Segundo investigações, PCC ofereceu R$ 3 milhões para matar empresário assassinado no Aeroporto de Guarulhos
O assassinato do empresário Antônio Vinícius Lopes Gritzbach, de 38 anos, no aeroporto de Guarulhos, está envolvido em uma trama de grande complexidade, com conexão direta com o Primeiro Comando da Capital (PCC) e o crime organizado em São Paulo. O empresário, que já colaborava com investigações do Ministério Público de São Paulo (MP-SP) e fazia parte de um acordo de delação premiada, entregou ao MP áudios de uma conversa entre um policial civil e um integrante do PCC, onde o valor de R$ 3 milhões era discutido como recompensa pela sua morte.
Esses áudios, entregues ao Grupo de Atuação Especial de Repressão ao Crime Organizado (Gaeco), revelam a seriedade da ameaça que Vinícius estava enfrentando. No diálogo, o policial civil e o membro do PCC discutem as condições para a execução do empresário. O fato de o áudio ter sido gravado pelo próprio Vinícius e entregue às autoridades indica que ele estava ciente do risco de ser assassinado, algo que já havia sido previsto devido às delações que ele fez sobre atividades criminosas do PCC, incluindo a ligação com ações ilícitas de uma empresa de ônibus.
O caso de Vinícius está relacionado a uma investigação sobre o assassinato de dois narcotraficantes conhecidos, Anselmo Becheli Santa Fausta (Cara Preta) e Antônio Corona Neto (Sem Sangue), ocorridos em 2021. Segundo informações da polícia, Antônio Vinícius teria sido envolvido de alguma forma com esses homicídios, principalmente após receber uma grande quantia, R$ 40 milhões, para um suposto investimento em criptomoedas, o que teria sido uma fraude. Depois de ser descoberto, Vinícius passou a ser ameaçado de morte.
O assassinato de Antônio Vinícius parece ter sido uma medida extrema para silenciá-lo, provavelmente devido ao seu envolvimento nas investigações sobre o crime organizado e as deligações que ele fez, prejudicando membros da facção.
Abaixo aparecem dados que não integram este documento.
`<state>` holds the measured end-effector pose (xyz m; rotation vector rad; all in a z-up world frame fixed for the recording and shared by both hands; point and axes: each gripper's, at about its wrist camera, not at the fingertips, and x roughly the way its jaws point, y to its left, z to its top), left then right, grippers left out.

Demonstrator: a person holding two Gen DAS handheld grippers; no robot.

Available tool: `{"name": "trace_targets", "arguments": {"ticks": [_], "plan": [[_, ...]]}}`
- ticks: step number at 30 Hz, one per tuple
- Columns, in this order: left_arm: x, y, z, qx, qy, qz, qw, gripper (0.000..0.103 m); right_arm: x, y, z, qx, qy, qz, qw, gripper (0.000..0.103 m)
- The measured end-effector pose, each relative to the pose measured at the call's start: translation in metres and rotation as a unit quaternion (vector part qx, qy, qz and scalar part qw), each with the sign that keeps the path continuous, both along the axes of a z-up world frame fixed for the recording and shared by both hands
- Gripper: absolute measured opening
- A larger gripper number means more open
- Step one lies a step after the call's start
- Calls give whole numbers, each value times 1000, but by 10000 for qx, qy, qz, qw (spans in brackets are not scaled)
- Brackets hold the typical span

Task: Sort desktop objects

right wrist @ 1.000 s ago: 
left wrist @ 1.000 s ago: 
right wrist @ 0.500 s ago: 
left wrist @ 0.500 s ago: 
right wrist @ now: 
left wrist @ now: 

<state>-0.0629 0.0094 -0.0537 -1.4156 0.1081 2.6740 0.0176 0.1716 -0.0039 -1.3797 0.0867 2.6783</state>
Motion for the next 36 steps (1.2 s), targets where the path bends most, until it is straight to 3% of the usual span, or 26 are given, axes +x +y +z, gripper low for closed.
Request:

Além disso, o fato de ele estar sendo monitorado por um policial corrupto, que estava em contato com o PCC, demonstra a profundidade da infiltração do crime organizado nas forças de segurança.
O policial gravado pela conversa foi preso pela Polícia Federal em outra operação, o que reforça a gravidade das denúncias e a atuação de membros do PCC dentro das instituições de segurança pública. O caso agora está sendo investigado pelo Departamento de Homicídios e Proteção à Pessoa (DHPP), que busca esclarecer todas as circunstâncias do assassinato e as conexões criminosas que levaram ao crime.